◆ **What is required**:
Please state how many lines in the records contain the string "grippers", with no words besides the number.

(Beginning of Available data)

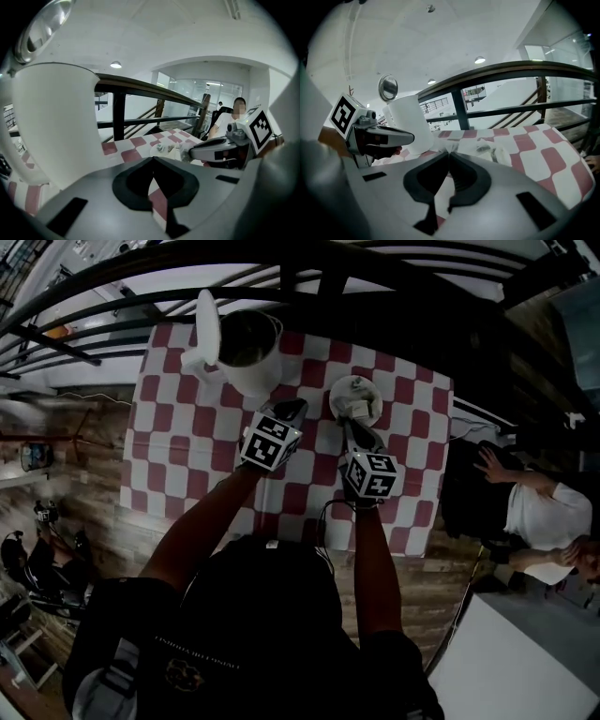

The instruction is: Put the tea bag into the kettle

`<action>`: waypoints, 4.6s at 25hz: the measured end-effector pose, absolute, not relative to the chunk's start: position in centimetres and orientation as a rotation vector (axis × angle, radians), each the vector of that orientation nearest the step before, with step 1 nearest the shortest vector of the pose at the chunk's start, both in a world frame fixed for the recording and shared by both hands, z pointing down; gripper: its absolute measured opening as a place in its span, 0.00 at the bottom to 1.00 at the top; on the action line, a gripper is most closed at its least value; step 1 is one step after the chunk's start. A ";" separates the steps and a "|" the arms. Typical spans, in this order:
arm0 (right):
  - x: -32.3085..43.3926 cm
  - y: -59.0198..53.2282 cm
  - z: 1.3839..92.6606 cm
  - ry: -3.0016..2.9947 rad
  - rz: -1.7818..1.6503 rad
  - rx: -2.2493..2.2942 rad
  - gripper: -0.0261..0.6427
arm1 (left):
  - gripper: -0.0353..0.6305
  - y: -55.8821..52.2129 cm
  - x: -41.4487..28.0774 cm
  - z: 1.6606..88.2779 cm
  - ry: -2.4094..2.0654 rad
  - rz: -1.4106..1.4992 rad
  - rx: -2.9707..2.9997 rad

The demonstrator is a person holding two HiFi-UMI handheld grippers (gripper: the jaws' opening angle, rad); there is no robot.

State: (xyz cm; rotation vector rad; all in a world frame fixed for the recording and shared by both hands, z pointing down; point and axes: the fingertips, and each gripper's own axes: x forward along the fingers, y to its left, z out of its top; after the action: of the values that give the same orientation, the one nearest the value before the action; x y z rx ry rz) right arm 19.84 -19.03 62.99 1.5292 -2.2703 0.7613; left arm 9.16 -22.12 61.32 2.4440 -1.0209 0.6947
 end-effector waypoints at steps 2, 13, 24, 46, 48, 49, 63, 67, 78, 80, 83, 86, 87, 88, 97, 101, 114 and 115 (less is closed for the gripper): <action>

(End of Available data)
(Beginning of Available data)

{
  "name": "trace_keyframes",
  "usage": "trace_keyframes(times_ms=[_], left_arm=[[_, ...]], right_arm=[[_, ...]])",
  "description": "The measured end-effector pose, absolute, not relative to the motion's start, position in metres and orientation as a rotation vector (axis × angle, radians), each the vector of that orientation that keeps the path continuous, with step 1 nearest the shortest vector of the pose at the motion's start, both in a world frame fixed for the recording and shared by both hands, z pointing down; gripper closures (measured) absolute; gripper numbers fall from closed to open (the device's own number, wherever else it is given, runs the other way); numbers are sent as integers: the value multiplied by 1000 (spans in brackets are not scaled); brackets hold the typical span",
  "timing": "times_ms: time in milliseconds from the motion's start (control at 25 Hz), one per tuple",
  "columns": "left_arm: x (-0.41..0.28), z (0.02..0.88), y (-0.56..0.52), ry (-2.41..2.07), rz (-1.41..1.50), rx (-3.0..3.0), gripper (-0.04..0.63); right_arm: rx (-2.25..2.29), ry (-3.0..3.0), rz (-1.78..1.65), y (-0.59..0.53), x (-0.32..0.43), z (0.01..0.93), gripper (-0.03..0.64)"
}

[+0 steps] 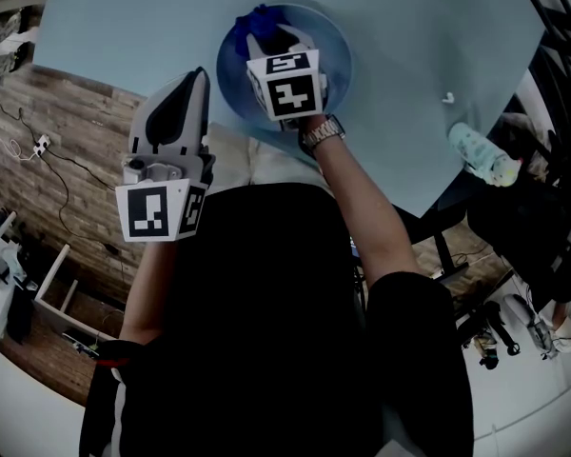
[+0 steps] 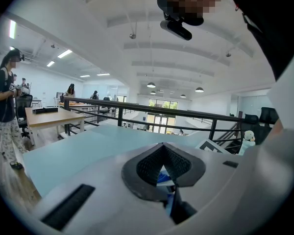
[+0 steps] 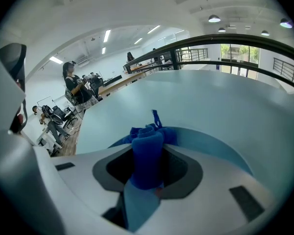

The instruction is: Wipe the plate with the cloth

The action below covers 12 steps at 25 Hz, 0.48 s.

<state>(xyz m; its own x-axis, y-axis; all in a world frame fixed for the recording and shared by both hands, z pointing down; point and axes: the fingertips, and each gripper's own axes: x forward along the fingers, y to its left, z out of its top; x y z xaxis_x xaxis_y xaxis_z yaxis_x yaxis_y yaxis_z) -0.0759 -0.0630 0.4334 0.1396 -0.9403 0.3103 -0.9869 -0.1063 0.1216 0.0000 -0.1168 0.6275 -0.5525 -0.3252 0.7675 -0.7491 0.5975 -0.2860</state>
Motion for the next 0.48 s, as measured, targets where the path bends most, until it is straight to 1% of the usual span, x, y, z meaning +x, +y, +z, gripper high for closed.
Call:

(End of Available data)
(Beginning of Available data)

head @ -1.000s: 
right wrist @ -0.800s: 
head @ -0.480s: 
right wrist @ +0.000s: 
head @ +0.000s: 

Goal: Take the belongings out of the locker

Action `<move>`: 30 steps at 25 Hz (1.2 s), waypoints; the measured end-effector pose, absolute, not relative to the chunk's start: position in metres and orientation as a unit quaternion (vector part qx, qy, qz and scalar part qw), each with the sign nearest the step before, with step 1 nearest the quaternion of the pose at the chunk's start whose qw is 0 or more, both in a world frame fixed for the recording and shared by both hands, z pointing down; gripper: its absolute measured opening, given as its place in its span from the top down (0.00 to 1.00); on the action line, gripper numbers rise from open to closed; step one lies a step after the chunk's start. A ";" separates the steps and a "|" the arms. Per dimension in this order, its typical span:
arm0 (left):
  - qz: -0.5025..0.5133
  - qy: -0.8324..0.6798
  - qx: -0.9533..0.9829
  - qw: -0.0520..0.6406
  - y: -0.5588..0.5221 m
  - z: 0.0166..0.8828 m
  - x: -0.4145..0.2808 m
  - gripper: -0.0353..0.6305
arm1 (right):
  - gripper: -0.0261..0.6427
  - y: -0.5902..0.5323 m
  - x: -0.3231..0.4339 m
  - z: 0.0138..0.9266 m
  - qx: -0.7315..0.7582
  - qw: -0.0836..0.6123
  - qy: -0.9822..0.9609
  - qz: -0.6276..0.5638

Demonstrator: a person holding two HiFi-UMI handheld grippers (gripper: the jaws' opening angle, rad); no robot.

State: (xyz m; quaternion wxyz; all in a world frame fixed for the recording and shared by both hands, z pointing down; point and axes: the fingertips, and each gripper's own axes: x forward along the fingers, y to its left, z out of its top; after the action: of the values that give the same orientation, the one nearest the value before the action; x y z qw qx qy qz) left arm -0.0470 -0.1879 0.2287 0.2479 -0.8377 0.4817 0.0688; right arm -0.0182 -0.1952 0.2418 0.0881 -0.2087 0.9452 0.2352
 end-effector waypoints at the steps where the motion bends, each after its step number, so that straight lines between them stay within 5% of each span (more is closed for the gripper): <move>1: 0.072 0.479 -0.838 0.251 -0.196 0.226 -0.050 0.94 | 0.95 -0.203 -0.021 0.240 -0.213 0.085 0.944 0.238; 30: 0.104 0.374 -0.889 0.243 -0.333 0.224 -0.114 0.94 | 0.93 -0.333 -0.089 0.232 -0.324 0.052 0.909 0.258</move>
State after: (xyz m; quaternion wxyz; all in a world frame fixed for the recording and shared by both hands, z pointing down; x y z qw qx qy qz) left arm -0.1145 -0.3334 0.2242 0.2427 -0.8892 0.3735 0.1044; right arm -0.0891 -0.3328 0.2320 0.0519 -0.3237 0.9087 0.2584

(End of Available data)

◆ **Task response**:
2